*** Opening of Data listing ***
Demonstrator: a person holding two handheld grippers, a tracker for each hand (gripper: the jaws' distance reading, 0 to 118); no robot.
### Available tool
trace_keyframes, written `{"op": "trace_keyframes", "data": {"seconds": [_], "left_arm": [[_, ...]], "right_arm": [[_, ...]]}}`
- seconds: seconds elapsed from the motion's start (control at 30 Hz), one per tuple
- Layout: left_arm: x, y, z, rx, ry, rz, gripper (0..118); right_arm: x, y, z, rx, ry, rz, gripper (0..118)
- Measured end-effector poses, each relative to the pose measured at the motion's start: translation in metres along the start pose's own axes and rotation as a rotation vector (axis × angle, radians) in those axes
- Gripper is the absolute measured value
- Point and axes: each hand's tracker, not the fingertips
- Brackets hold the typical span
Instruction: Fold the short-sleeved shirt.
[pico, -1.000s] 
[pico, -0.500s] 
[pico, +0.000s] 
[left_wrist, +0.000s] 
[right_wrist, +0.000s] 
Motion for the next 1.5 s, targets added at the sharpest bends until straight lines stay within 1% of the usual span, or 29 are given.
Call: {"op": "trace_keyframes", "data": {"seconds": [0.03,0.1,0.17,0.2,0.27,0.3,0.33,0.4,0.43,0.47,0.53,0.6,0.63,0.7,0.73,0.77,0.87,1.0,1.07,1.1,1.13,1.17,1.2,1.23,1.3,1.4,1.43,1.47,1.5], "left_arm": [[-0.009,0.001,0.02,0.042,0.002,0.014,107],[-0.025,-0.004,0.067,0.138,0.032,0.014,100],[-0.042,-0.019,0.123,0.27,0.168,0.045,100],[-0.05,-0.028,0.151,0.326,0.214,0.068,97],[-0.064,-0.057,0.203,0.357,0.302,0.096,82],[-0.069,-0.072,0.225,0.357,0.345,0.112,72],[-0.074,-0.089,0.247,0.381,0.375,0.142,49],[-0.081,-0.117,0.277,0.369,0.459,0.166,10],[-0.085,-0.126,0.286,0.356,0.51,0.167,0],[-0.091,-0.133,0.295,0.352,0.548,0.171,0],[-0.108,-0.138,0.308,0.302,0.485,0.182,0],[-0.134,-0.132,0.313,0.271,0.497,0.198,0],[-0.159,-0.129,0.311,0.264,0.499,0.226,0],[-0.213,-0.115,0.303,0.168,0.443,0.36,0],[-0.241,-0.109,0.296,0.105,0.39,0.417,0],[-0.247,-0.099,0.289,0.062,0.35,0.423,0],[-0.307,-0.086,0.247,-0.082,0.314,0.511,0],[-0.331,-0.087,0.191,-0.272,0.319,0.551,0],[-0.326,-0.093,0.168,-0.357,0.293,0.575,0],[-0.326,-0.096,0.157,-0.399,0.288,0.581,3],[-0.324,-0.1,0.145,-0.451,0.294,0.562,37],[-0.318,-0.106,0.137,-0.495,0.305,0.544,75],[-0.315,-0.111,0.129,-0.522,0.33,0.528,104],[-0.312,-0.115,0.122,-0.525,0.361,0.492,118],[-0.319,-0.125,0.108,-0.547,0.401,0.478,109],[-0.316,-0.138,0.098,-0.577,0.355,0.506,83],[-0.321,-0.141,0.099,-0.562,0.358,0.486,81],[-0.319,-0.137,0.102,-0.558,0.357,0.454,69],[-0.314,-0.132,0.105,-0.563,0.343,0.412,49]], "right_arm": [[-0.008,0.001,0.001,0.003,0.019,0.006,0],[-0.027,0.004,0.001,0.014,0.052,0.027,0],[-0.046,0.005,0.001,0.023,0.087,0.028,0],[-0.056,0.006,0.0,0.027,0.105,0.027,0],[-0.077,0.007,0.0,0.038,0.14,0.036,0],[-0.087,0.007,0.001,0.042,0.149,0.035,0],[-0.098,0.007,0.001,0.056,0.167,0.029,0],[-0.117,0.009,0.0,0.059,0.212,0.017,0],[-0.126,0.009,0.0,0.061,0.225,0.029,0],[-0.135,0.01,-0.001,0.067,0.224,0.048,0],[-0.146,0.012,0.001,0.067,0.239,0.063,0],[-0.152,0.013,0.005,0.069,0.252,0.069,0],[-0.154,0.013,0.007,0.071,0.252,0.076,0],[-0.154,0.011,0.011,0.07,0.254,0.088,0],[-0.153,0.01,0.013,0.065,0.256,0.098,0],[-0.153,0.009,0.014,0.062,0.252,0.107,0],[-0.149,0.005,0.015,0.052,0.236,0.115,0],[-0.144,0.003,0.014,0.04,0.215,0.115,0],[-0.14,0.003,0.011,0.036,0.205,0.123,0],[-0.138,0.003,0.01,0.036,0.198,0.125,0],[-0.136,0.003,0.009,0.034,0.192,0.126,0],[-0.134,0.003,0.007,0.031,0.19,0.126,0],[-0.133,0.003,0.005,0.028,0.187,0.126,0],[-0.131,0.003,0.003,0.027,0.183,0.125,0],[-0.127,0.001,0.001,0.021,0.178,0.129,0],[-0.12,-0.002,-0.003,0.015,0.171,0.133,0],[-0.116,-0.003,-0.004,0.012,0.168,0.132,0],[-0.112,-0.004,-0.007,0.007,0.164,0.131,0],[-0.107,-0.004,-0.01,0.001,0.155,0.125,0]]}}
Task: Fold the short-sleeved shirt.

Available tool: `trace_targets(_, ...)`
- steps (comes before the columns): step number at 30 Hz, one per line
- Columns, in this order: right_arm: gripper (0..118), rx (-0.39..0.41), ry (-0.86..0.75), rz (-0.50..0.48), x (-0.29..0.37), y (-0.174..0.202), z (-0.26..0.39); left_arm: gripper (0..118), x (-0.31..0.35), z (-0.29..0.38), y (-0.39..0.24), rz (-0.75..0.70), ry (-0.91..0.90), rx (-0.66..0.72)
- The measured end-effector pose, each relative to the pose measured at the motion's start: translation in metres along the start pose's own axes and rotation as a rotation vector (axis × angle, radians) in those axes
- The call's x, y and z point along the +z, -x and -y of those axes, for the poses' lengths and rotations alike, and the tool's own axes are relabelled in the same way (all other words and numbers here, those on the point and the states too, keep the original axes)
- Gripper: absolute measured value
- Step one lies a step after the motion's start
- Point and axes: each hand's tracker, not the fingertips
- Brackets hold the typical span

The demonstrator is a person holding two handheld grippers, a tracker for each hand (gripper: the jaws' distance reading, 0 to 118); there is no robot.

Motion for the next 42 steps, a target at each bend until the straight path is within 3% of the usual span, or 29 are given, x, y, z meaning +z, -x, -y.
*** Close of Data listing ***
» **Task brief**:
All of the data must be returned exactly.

» **Solution to the problem**:
Demonstrator: a person holding two handheld grippers, a tracker for each hand (gripper: the jaws' distance reading, 0 to 118); no robot.
### Available tool
trace_keyframes, written `{"op": "trace_keyframes", "data": {"seconds": [_], "left_arm": [[_, ...]], "right_arm": [[_, ...]]}}`
- seconds: seconds elapsed from the motion's start (control at 30 Hz), one per tuple
- Layout: left_arm: x, y, z, rx, ry, rz, gripper (0..118); right_arm: x, y, z, rx, ry, rz, gripper (0..118)
- Measured end-effector poses, each relative to the pose measured at the motion's start: translation in metres along the start pose's own axes and rotation as a rotation vector (axis × angle, radians) in those axes
- Gripper is the absolute measured value
- Point and axes: each hand's tracker, not the fingertips
- Brackets hold the typical span
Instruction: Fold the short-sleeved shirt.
[pico, -1.000s] 
[pico, -0.500s] 
[pico, +0.000s] 
[left_wrist, +0.000s] 
[right_wrist, +0.000s] 
Motion for the next 1.5 s, targets added at the sharpest bends until straight lines stay within 1% of the usual span, or 29 are given.
Call: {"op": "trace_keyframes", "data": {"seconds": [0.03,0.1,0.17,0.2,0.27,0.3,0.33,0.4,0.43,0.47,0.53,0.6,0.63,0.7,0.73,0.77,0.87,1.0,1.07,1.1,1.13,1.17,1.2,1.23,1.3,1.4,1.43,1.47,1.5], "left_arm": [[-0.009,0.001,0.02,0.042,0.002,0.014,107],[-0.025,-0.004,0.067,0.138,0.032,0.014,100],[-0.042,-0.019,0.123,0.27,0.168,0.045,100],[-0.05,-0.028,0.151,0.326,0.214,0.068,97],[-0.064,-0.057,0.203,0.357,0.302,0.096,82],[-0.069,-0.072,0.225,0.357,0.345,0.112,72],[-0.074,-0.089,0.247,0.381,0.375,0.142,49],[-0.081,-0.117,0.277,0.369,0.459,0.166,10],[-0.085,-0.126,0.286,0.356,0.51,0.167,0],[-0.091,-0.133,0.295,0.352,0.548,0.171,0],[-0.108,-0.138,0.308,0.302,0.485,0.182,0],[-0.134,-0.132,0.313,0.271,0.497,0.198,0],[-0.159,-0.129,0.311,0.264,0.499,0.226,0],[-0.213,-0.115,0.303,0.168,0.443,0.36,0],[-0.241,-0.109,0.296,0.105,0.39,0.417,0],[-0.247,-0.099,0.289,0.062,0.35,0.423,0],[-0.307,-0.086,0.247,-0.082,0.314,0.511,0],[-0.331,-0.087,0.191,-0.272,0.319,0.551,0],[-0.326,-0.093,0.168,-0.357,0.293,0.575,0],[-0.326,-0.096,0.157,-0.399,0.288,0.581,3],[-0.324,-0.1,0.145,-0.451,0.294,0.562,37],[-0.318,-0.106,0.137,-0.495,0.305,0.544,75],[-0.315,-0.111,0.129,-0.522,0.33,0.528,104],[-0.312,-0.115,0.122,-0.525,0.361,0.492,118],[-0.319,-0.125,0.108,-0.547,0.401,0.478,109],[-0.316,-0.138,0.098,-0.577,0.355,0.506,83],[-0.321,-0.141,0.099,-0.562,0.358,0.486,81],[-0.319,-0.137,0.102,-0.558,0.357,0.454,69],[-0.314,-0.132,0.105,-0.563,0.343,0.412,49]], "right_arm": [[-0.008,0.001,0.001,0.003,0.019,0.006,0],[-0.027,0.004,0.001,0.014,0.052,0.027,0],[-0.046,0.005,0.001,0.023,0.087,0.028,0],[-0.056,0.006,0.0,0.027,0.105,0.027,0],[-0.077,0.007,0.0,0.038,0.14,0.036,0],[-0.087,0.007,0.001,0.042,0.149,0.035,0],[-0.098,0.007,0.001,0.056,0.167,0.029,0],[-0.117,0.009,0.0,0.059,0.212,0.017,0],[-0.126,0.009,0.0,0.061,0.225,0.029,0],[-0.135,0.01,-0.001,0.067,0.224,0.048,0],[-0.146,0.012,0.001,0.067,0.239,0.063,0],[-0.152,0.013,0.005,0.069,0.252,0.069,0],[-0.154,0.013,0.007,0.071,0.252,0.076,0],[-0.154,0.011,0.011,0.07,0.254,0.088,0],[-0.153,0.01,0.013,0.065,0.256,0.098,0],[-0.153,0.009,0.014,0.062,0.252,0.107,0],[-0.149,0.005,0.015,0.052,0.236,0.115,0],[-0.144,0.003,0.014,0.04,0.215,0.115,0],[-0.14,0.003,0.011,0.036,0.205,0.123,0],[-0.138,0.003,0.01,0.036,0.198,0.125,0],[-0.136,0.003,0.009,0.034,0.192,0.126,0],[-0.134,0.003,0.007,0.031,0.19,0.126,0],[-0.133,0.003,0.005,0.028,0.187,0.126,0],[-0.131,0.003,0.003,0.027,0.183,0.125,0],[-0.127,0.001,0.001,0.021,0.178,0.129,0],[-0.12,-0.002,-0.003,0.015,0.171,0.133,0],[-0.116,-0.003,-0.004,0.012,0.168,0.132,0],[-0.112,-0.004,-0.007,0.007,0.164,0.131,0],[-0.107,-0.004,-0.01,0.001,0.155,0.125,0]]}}
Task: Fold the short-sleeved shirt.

Available tool: `trace_targets(_, ...)`
- steps (comes before the columns): step number at 30 Hz, one per line
- Columns, in this order: right_arm: gripper (0..118), rx (-0.39..0.41), ry (-0.86..0.75), rz (-0.50..0.48), x (-0.29..0.37), y (-0.174..0.202), z (-0.26..0.39); left_arm: gripper (0..118), x (-0.31..0.35), z (-0.29..0.38), y (-0.39..0.24), rz (-0.75..0.70), ry (-0.91..0.90), rx (-0.66..0.72)
- The measured end-effector pose, each relative to the pose measured at the motion's start: translation in metres along the start pose's own axes and rotation as a rotation vector (axis × angle, radians) in those axes
- The call's x, y and z point along the +z, -x and -y of those axes, for the poses' lengths and rotations alike, and the tool's own axes are relabelled in the same way (all other words and numbers here, those on the point and the states too, keep the original axes)
- Gripper: absolute measured value
- Step one lies a step after the motion's start
- Point and axes: each hand's tracker, not the fingertips
- Brackets hold the typical span

The demonstrator is a person holding two handheld grippers, a tracker for each hand (gripper: the jaws' distance reading, 0 to 118); there is no robot.

Motion for the next 42 steps, a target at each bend until the straight path is within 3% of the usual span, or 29 are given, x, y, z meaning +z, -x, -y.

What needed an answer now has one.